- Opening Delimiter -
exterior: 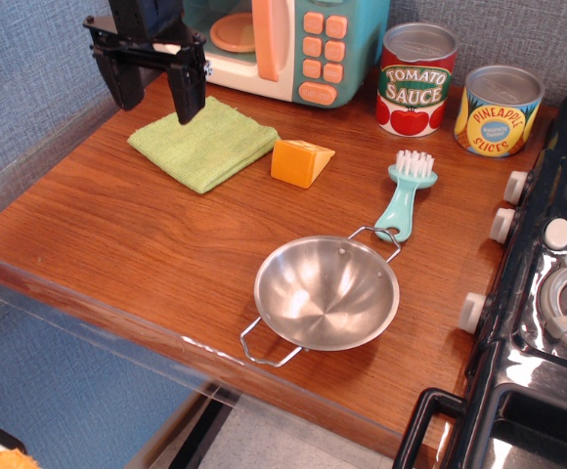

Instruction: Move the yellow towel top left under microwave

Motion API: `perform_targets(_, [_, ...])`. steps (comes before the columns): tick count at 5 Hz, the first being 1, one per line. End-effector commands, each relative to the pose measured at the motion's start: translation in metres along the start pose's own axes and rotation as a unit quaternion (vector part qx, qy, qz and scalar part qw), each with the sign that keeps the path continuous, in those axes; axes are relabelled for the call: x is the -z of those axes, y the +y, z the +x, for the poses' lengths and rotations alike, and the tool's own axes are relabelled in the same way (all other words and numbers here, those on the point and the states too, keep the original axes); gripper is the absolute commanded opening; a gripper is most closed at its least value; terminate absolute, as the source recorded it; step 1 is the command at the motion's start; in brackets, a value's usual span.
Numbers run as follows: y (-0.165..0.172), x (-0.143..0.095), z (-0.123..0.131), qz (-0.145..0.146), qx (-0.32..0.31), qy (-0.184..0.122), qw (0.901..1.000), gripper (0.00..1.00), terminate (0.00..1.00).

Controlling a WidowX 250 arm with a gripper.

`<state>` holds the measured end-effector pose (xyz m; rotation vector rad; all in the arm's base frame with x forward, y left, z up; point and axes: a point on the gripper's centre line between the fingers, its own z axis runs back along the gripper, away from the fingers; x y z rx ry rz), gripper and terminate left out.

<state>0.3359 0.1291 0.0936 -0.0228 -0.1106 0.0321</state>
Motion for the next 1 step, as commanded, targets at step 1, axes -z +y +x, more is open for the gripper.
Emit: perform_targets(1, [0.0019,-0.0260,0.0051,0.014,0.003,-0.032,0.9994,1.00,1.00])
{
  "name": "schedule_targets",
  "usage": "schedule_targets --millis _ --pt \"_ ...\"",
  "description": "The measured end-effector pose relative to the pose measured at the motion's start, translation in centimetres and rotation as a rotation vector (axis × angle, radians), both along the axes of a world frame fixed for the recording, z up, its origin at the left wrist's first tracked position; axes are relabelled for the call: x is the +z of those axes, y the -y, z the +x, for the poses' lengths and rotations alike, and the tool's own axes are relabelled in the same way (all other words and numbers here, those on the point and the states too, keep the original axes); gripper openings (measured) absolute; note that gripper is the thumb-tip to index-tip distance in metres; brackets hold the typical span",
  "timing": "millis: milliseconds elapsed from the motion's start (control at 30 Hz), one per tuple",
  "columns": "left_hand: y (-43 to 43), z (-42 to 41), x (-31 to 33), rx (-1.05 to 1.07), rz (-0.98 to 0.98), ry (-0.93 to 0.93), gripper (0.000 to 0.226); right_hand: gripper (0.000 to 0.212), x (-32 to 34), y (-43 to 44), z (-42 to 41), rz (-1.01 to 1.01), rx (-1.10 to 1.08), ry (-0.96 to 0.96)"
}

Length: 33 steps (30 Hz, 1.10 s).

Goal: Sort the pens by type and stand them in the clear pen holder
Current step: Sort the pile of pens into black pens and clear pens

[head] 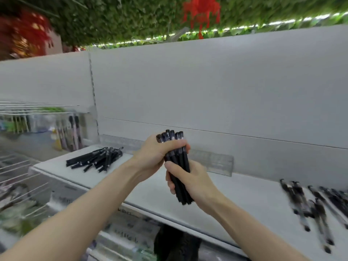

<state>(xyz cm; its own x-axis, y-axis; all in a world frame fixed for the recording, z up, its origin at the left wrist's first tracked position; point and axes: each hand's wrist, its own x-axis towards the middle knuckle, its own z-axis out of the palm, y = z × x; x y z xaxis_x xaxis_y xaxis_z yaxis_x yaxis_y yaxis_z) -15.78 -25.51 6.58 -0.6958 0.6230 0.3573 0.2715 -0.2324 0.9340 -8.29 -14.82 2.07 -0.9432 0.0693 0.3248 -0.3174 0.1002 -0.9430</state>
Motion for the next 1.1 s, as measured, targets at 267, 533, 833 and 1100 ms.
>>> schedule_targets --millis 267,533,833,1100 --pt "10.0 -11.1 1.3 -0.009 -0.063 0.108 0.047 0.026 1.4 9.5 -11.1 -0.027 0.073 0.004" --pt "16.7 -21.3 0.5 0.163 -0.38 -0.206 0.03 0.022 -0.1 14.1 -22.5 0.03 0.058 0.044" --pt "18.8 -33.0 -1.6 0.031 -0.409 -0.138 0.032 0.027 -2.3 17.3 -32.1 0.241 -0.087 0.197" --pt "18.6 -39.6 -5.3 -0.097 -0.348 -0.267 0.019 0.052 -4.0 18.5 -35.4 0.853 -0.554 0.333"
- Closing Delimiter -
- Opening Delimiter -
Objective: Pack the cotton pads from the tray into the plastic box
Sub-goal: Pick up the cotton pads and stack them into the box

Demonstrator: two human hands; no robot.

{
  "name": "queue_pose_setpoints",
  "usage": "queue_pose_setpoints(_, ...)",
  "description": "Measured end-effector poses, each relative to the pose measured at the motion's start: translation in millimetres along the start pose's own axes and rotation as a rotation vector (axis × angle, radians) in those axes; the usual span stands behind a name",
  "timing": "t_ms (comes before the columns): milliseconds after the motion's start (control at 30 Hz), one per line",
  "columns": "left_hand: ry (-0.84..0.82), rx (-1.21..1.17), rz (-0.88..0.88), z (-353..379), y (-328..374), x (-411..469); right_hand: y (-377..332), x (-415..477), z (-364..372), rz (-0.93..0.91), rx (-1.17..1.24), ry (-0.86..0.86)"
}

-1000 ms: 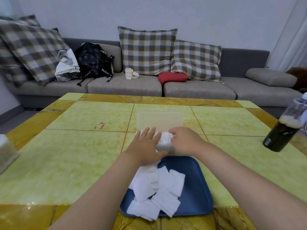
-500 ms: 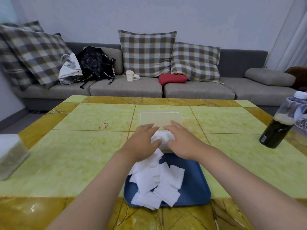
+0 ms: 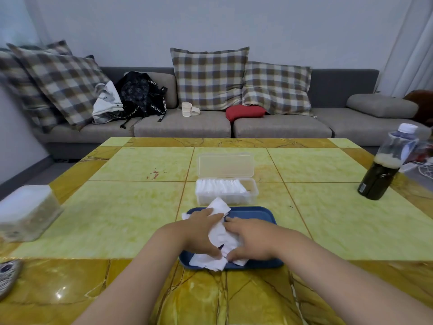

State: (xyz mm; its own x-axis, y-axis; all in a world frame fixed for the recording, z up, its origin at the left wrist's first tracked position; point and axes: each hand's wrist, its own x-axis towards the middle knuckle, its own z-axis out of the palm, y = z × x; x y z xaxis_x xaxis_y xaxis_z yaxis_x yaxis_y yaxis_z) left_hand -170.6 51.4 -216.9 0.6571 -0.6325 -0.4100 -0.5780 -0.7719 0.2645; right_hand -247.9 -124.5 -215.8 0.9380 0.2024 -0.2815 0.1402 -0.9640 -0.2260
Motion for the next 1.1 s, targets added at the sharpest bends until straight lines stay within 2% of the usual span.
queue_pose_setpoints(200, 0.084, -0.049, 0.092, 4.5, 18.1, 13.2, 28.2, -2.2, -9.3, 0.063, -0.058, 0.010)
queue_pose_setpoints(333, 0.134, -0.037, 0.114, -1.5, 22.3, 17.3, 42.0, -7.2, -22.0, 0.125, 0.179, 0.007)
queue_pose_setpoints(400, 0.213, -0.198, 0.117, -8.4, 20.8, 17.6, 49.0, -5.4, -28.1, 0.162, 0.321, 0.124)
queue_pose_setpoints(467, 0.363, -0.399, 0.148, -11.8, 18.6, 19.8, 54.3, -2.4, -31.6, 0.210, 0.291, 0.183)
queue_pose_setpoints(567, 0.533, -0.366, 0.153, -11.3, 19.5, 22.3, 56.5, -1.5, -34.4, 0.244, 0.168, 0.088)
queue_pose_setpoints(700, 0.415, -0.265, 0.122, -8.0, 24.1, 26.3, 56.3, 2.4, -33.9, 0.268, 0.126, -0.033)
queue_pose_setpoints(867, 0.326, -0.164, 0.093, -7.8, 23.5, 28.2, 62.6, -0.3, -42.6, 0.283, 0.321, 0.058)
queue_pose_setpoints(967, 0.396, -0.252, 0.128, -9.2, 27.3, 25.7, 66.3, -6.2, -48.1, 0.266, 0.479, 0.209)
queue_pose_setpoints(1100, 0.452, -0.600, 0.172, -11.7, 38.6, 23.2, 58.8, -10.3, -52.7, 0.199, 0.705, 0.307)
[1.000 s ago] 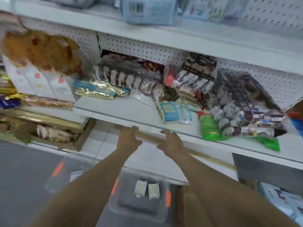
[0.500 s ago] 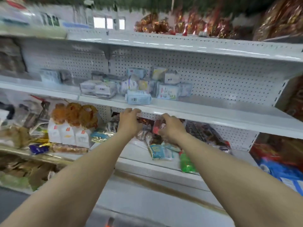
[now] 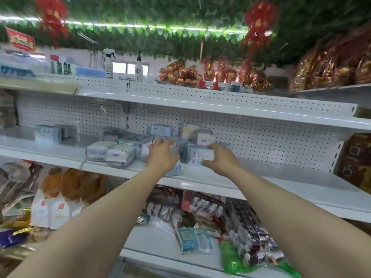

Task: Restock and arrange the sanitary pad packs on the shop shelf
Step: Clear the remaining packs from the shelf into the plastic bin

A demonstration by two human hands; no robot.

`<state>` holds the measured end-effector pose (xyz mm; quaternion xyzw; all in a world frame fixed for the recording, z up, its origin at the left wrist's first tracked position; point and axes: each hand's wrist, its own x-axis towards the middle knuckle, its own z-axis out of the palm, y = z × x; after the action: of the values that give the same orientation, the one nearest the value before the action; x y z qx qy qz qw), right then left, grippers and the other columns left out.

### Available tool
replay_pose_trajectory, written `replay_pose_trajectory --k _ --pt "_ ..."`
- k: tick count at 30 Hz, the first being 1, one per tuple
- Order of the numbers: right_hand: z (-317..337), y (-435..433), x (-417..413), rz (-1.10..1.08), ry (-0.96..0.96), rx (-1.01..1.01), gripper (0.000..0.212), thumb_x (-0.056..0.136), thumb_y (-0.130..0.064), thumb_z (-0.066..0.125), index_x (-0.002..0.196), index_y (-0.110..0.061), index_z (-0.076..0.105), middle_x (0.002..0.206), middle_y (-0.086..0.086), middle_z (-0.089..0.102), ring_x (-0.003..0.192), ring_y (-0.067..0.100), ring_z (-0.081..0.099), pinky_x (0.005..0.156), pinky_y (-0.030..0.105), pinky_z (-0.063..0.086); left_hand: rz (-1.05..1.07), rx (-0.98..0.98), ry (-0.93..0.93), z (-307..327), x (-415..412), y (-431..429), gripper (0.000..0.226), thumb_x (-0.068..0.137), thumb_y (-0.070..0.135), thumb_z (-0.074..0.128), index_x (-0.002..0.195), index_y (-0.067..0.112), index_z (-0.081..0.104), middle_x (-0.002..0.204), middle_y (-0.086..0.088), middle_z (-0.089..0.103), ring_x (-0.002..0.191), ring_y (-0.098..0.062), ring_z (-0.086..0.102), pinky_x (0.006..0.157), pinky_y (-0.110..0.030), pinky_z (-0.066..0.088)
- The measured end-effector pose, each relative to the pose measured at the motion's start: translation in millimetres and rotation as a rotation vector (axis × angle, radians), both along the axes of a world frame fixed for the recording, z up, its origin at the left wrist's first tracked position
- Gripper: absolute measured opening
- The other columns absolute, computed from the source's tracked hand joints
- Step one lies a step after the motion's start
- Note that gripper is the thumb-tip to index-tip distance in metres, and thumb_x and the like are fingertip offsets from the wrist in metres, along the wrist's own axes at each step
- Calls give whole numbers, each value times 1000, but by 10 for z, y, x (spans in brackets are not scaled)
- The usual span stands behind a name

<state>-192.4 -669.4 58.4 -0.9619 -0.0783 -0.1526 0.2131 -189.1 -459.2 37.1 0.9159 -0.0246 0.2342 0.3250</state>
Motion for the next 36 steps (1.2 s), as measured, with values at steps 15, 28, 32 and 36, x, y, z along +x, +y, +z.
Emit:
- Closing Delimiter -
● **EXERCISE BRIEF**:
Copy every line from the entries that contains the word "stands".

● **ANSWER FOR THE TASK**:
  "description": "Measured end-effector poses, each relative to the pose measured at the motion's start: translation in millimetres along the start pose's own axes and rotation as a rotation vector (axis × angle, radians) in those axes; the usual span stands behind a name",
- The usual span stands behind a name

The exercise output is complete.